Куда бегу, там Ад; я сам есть Ад;
И в низшей бездне бездна еще глубже
Грозит сожрать меня, разинув пасть:
В сравненье с ней мой Ад мне мнится Раем.[68]
Отец сделал все возможное, чтобы растолковать мне эти строки – я уверен, что его бывшие профессора в Стэнфорде гордились бы им, – однако, каким бы я ни был рано развившимся ребенком в свои десять лет, большинство его комментариев парили высоко над моей головой. Единственное, что я вынес из его слов, так это идею о том, что где бы ни находился дьявол, это место становилось адом.
II
Можно было бы предположить, что я, при таком воспитании в детстве, оставался набожным, боящимся выходить далеко за пределы убежища христианства; и действительно, вряд ли вы удивились бы, узнав, что воспитание моих родителей привело меня прямиком к принятию духовного сана.

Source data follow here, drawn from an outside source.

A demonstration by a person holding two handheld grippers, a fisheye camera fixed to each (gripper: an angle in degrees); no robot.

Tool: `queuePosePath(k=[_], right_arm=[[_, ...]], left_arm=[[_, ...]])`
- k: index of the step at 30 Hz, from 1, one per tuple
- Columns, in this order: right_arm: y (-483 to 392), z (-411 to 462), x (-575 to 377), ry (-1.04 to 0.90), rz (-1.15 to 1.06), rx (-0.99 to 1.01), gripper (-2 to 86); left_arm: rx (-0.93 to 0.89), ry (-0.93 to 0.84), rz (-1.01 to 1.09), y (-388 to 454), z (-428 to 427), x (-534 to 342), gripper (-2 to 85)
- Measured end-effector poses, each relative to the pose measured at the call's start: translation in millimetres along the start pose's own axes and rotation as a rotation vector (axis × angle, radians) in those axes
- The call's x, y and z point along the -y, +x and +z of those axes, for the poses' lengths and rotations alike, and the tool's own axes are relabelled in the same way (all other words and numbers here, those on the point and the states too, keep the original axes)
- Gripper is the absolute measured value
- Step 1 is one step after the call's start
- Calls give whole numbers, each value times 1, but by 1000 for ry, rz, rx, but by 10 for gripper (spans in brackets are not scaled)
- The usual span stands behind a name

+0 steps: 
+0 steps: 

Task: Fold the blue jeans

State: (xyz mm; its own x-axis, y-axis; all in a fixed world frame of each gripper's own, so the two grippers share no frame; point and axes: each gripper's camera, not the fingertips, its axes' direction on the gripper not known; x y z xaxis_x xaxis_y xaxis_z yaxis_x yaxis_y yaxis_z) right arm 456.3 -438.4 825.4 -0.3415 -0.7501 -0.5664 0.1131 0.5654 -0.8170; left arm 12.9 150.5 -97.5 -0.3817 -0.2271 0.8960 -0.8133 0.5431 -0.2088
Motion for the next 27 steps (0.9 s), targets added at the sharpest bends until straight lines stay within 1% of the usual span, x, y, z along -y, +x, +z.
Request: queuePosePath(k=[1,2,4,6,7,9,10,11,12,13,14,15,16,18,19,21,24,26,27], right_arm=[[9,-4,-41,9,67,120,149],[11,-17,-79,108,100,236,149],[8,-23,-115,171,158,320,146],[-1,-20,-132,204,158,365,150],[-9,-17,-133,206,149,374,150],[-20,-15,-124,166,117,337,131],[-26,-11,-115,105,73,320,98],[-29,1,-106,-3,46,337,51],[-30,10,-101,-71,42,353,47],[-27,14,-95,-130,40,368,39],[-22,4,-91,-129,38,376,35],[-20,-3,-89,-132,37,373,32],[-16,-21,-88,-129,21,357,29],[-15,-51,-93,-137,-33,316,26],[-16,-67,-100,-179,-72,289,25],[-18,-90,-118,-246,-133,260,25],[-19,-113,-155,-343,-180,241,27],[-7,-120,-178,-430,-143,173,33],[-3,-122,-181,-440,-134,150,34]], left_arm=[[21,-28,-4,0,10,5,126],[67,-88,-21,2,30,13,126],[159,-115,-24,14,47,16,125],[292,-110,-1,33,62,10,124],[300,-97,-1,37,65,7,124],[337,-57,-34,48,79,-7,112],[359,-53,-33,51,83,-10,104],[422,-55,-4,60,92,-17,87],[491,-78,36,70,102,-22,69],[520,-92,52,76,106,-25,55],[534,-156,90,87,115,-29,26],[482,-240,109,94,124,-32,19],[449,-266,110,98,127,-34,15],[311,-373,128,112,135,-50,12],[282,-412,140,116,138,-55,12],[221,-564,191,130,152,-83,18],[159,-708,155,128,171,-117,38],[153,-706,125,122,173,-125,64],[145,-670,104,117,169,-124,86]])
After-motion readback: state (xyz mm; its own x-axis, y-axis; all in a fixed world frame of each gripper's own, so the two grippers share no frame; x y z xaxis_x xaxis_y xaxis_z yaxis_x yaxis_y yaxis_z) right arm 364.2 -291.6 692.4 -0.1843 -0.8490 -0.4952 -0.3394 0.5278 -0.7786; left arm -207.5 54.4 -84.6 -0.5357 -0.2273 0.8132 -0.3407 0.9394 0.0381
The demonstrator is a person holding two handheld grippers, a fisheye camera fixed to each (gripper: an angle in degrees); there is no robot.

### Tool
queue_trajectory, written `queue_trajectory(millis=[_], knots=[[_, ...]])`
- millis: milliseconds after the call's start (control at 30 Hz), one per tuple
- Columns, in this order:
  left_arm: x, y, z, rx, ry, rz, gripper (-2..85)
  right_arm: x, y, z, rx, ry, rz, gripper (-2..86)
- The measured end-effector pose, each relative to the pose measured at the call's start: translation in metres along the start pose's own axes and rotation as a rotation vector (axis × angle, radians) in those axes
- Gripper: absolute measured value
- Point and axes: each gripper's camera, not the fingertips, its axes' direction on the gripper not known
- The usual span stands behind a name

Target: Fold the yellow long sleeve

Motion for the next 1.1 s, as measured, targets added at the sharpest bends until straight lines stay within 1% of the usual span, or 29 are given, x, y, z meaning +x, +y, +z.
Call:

Не привело. И хотя я по-прежнему проявлял живой интерес к дьяволу, по мере своего взросления подпитываемый книгами и фильмами «Ребенок Розмари», «Изгоняющий дьявола» и «Омен», с тех пор, как мне исполнилось пятнадцать, жуткий страх, который дьявол внушал мне, ослабел – сначала постепенно, а потом вдруг и сразу, как вода в ванной втягивается в слив. К своему двадцать пятому дню рождения я уже четыре года не уделял сколь-нибудь серьезного и значительного времени заботам о дьяволе. На самом деле это длилось дольше, с первого курса обучения в колледже, но во время работы над своим дипломным проектом – история дьявола в шотландской культуре – весь страх, который, как я полагал, давно позади, вдруг выполз из прошлого, поднялся во весь рост и поглотил меня целиком. Начиная с выпускного класса средней школы, я был подвержен паническим атакам, будившим меня посреди ночи, заставлявшим вскакивать с постели и выбегать из своей комнаты, сжавшейся, как мне в те моменты казалось, до клаустрофобических размеров. Когда я еще жил в доме отца, я устремлялся вниз по лестнице в гостиную. А когда в течение года проживал в общежитии Калифорнийского университета в Лос-Анджелесе, я почти бегом бежал по коридору к комнате отдыха. Когда я поселился в квартире за пределами кампуса, я искал спасения в ее маленькой гостиной. Пока мое сердце бешено колотилось и мозг кипел, я ходил кругами, а все вокруг меня слегка расплывалось, как будто чуть вибрировало – ровно настолько, чтобы я мог это заметить. И спиртное, и травка помогали смягчить эти переживания, но ни то, ни другое не могли избавить от них полностью, и последствия ощущались в течение нескольких последующих дней, и я элементарно боялся ложиться спать, отчего сидел на диване в комнате отдыха или у себя в гостиной и допоздна смотрел телевизор, уплывая на краткие моменты в дремоту и выныривая из нее.